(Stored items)
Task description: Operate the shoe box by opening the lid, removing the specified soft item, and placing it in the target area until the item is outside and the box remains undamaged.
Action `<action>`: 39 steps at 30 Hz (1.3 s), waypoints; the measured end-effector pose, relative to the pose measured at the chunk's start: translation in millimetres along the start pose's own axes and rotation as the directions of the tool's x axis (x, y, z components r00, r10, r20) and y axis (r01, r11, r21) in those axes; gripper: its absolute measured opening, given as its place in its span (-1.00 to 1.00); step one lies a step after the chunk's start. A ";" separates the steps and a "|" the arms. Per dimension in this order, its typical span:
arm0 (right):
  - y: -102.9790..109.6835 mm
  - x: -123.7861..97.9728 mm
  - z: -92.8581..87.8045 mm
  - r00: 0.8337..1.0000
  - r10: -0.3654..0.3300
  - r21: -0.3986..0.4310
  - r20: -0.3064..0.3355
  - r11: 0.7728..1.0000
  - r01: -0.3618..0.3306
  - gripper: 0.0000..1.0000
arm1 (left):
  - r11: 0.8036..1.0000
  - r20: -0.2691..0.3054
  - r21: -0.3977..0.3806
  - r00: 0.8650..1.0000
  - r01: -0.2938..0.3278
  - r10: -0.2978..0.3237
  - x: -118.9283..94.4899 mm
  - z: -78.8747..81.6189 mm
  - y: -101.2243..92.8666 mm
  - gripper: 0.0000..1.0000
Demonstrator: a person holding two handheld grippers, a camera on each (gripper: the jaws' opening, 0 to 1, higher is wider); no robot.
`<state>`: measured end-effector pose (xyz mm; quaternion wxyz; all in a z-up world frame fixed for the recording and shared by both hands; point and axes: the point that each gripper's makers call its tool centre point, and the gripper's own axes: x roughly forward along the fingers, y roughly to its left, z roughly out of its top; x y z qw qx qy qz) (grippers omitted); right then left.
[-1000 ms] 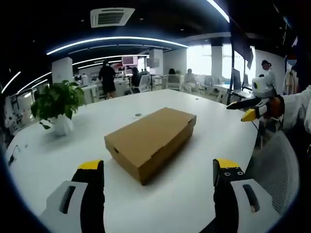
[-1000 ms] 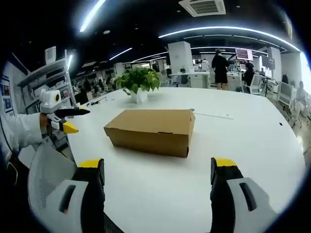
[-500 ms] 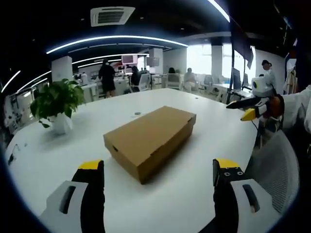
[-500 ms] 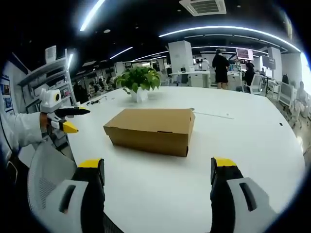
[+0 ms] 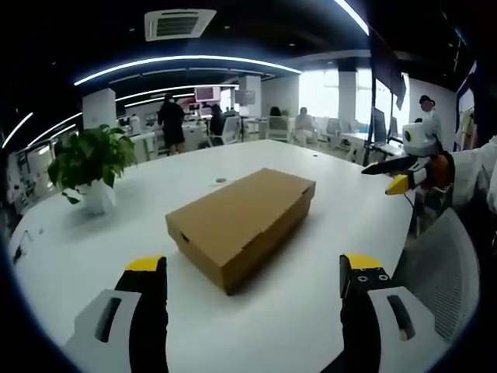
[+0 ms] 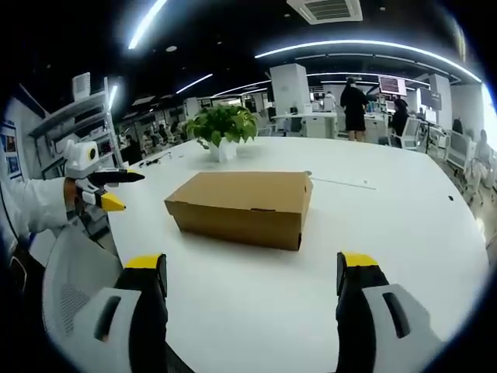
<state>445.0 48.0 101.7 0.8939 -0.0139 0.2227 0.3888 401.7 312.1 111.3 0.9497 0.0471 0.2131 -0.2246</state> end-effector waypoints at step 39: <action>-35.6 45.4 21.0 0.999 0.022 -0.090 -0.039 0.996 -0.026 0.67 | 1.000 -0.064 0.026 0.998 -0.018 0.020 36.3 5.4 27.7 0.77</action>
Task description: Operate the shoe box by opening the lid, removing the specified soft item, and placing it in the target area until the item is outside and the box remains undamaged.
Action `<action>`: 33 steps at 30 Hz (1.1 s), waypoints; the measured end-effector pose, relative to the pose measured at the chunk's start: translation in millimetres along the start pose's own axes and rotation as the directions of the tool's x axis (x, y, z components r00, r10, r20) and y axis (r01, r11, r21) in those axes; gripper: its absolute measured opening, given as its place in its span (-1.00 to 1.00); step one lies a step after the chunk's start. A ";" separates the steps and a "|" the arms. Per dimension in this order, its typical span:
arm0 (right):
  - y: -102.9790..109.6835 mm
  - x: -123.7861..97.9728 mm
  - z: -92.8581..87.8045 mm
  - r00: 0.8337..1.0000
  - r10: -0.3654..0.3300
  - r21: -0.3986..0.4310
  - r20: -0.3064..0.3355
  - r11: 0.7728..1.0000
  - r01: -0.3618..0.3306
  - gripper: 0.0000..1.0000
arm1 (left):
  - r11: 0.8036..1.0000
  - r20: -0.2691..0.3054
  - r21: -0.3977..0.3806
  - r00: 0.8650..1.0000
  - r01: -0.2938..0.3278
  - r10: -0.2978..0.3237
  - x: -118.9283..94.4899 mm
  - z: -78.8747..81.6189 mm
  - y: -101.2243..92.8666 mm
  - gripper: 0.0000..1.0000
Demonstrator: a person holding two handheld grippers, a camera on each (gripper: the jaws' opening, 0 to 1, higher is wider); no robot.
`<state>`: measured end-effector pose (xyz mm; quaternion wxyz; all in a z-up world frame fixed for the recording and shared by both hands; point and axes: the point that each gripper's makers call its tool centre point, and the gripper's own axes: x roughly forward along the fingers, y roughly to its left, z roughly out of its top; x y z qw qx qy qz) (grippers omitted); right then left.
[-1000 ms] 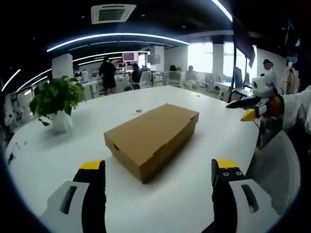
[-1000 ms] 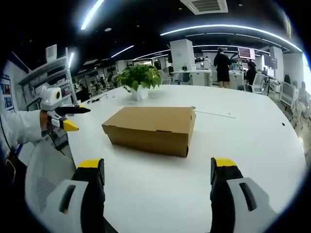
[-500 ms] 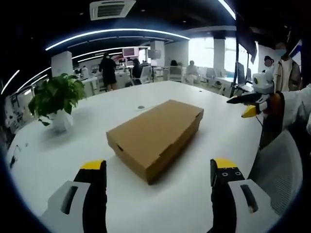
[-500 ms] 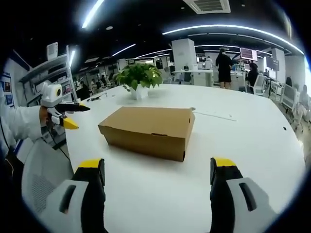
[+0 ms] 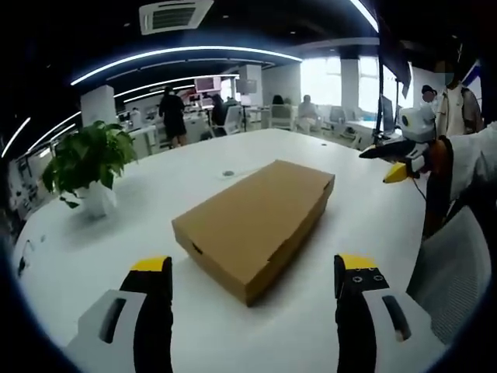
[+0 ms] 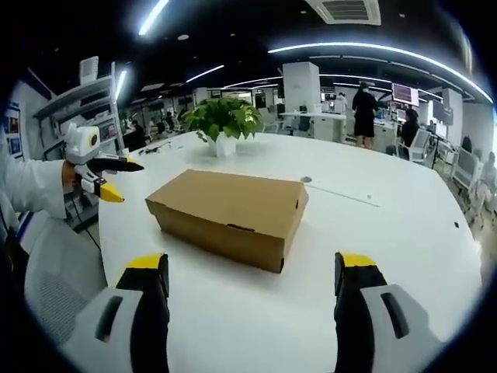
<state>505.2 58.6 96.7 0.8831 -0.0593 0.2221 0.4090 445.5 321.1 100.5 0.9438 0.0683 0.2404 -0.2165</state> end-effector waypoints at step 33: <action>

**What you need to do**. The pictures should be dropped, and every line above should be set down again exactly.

**Finished exercise**.
Task description: Operate the shoe box by opening the lid, removing the specified soft item, and placing it in the target area until the item is outside and the box remains undamaged.
Action `<action>`: 39 steps at 30 Hz (1.3 s), waypoints; the measured end-effector pose, relative to the pose measured at the chunk's start: translation in millimetres along the start pose's own axes and rotation as the directions of the tool's x axis (x, y, z components r00, r10, r20) and y axis (r01, r11, r21) in those axes; gripper: its absolute measured opening, given as its place in its span (-1.00 to 1.00); step one lies a step after the chunk's start. A ";" separates the steps and a "|" the arms. Per dimension in this order, its typical span:
arm0 (right):
  - y: -102.9790..109.6835 mm
  - x: -123.7861..97.9728 mm
  - z: -92.8581..87.8045 mm
  - r00: 0.8337..1.0000
  - r10: -0.3654..0.3300
  - r21: -0.3986..0.4310
  - r20: -0.3064..0.3355
  - r11: 0.7728..1.0000
  - r01: -0.3618..0.3306
  - gripper: 0.0000..1.0000
arm1 (left):
  - r11: 0.8036..1.0000
  - r20: -0.2691..0.3054
  - r21: -0.3977..0.3806
  - r00: 0.8650..1.0000
  - r01: -0.2938..0.3278
  - r10: -0.2978..0.3237
  - x: -118.9283..94.4899 mm
  - z: -78.8747..81.6189 mm
  - y: -101.2243..92.8666 mm
  - gripper: 0.0000..1.0000
Demonstrator: a person holding two handheld grippers, a camera on each (gripper: the jaws' opening, 0 to 1, higher is wider); no robot.
`<state>`: measured end-effector pose (xyz mm; quaternion wxyz; all in a z-up world frame fixed for the recording and shared by both hands; point and axes: the point that each gripper's makers call its tool centre point, and the gripper's own axes: x roughly forward along the fingers, y roughly to its left, z roughly out of its top; x y z qw qx qy qz) (grippers omitted); right then left.
[-1000 ms] 
[-1000 ms] 
[-500 ms] 
[-500 ms] 
[+0 ms] 
[+0 ms] 
<state>445.0 48.0 101.7 0.8939 -0.0139 0.2227 0.3888 401.7 312.1 111.3 0.9497 0.0471 0.2131 -0.2246</state> end-effector waypoints at step 39: <action>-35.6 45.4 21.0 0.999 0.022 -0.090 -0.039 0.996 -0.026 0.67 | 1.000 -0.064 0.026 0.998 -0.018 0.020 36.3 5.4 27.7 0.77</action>
Task description: Operate the shoe box by opening the lid, removing the specified soft item, and placing it in the target area until the item is outside and the box remains undamaged.
Action `<action>`: 33 steps at 30 Hz (1.1 s), waypoints; the measured end-effector pose, relative to the pose measured at the chunk's start: translation in millimetres along the start pose's own axes and rotation as the directions of the tool's x axis (x, y, z components r00, r10, r20) and y axis (r01, r11, r21) in those axes; gripper: its absolute measured opening, given as its place in its span (-1.00 to 1.00); step one lies a step after the chunk's start. A ";" separates the steps and a "|" the arms. Per dimension in this order, its typical span:
arm0 (right):
  - y: -102.9790..109.6835 mm
  - x: -123.7861..97.9728 mm
  - z: -92.8581..87.8045 mm
  - r00: 0.8337..1.0000
  - r10: -0.3654..0.3300
  - r21: -0.3986..0.4310
  - r20: -0.3064..0.3355
  - r11: 0.7728..1.0000
  - r01: -0.3618..0.3306
  - gripper: 0.0000..1.0000
arm1 (left):
  - r11: 0.8036..1.0000
  - r20: -0.2691..0.3054
  - r21: -0.3977..0.3806
  - r00: 0.8650..1.0000
  - r01: -0.2938..0.3278
  - r10: -0.2978..0.3237
  - x: -118.9283..94.4899 mm
  - z: -78.8747..81.6189 mm
  - y: -101.2243..92.8666 mm
  - gripper: 0.0000..1.0000
Demonstrator: a person holding two handheld grippers, a camera on each (gripper: the jaws' opening, 0 to 1, higher is wider); no robot.
`<state>`: measured end-effector pose (xyz mm; quaternion wxyz; all in a z-up world frame fixed for the recording and shared by both hands; point and axes: the point that each gripper's makers call its tool centre point, and the gripper's own axes: x roughly forward along the fingers, y roughly to its left, z roughly out of its top; x y z qw qx qy qz) (grippers omitted); right then left.
[-1000 ms] 
[-1000 ms] 
[-500 ms] 
[-500 ms] 
[+0 ms] 
[+0 ms] 
<state>505.2 58.6 96.7 0.8831 -0.0593 0.2221 0.4090 445.5 321.1 100.5 0.9438 0.0683 0.2404 -0.2165</state> end-effector waypoints at step 33: <action>

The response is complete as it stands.